Namun Xiao Jinming hanya menatapnya tajam, lalu tanpa banyak bicara menyibakkan lengan bajunya dan berbalik keluar.
"Eh, jadi kamu benar-benar tidak mau penawarnya?" seru Yun Ranfeng sambil tersenyum geli.
Xiao Jinming bahkan tidak berhenti sejenak, langsung berjalan pergi tanpa menoleh.
Huh!

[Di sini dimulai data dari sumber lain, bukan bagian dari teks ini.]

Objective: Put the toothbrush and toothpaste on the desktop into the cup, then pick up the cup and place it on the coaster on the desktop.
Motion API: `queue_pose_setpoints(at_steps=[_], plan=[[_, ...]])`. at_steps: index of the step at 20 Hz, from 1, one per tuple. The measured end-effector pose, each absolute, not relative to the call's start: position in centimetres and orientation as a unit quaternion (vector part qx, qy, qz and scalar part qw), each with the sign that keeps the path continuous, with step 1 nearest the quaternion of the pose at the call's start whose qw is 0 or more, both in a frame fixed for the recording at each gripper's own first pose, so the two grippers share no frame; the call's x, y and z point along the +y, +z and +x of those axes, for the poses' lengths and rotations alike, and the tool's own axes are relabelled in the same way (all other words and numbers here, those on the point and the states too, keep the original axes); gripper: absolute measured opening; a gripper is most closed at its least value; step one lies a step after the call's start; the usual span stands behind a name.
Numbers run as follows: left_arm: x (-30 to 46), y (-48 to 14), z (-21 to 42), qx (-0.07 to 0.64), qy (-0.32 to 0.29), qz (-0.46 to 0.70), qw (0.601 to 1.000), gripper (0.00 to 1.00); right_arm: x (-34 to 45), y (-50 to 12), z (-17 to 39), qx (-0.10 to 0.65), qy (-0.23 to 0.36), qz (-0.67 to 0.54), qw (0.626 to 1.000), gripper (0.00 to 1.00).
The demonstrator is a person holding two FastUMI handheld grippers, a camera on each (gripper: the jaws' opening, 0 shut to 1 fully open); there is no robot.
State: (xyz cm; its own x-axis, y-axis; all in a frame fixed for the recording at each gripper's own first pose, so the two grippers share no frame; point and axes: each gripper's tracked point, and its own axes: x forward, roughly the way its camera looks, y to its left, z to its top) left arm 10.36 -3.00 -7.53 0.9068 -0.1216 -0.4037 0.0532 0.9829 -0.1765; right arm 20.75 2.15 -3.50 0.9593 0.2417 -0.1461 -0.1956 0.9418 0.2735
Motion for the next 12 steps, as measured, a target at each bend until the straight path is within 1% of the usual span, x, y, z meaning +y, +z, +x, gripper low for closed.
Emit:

Aku tidak percaya tanpa dia, racun sekecil itu tidak bisa kuatasi.
Langkahnya cepat, tubuhnya melesat seperti angin, dan dalam sekejap dia sudah meninggalkan halaman.
Setelah pria itu pergi, Yun Ranfeng berganti pakaian dibantu Lin Lang. Tak lama kemudian, dia duduk santai di aula, menikmati sarapan pagi. Sekarang, setelah berhasil menguasai kembali mas kawin, kualitas makanannya pun meningkat drastis.
"Besok kan hari kembali ke rumah orang tua..." kata Lin Lang sambil menuangkan teh, wajahnya tampak khawatir. "Kalau Nona terus menyinggung Yang Mulia seperti ini, bagaimana kalau beliau tidak mau menemani Nona kembali ke rumah Jenderal?"
Tangan Yun Ranfeng yang memegang sumpit tiba-tiba terhenti.
Sial, aku lupa tentang acara itu.
Dia berpikir sejenak. "Dia sudah berjanji akan menemaniku. Seorang pangeran seharusnya punya harga diri dan tidak akan ingkar janji."
Namun, masalahnya sekarang, aku tidak mau pergi.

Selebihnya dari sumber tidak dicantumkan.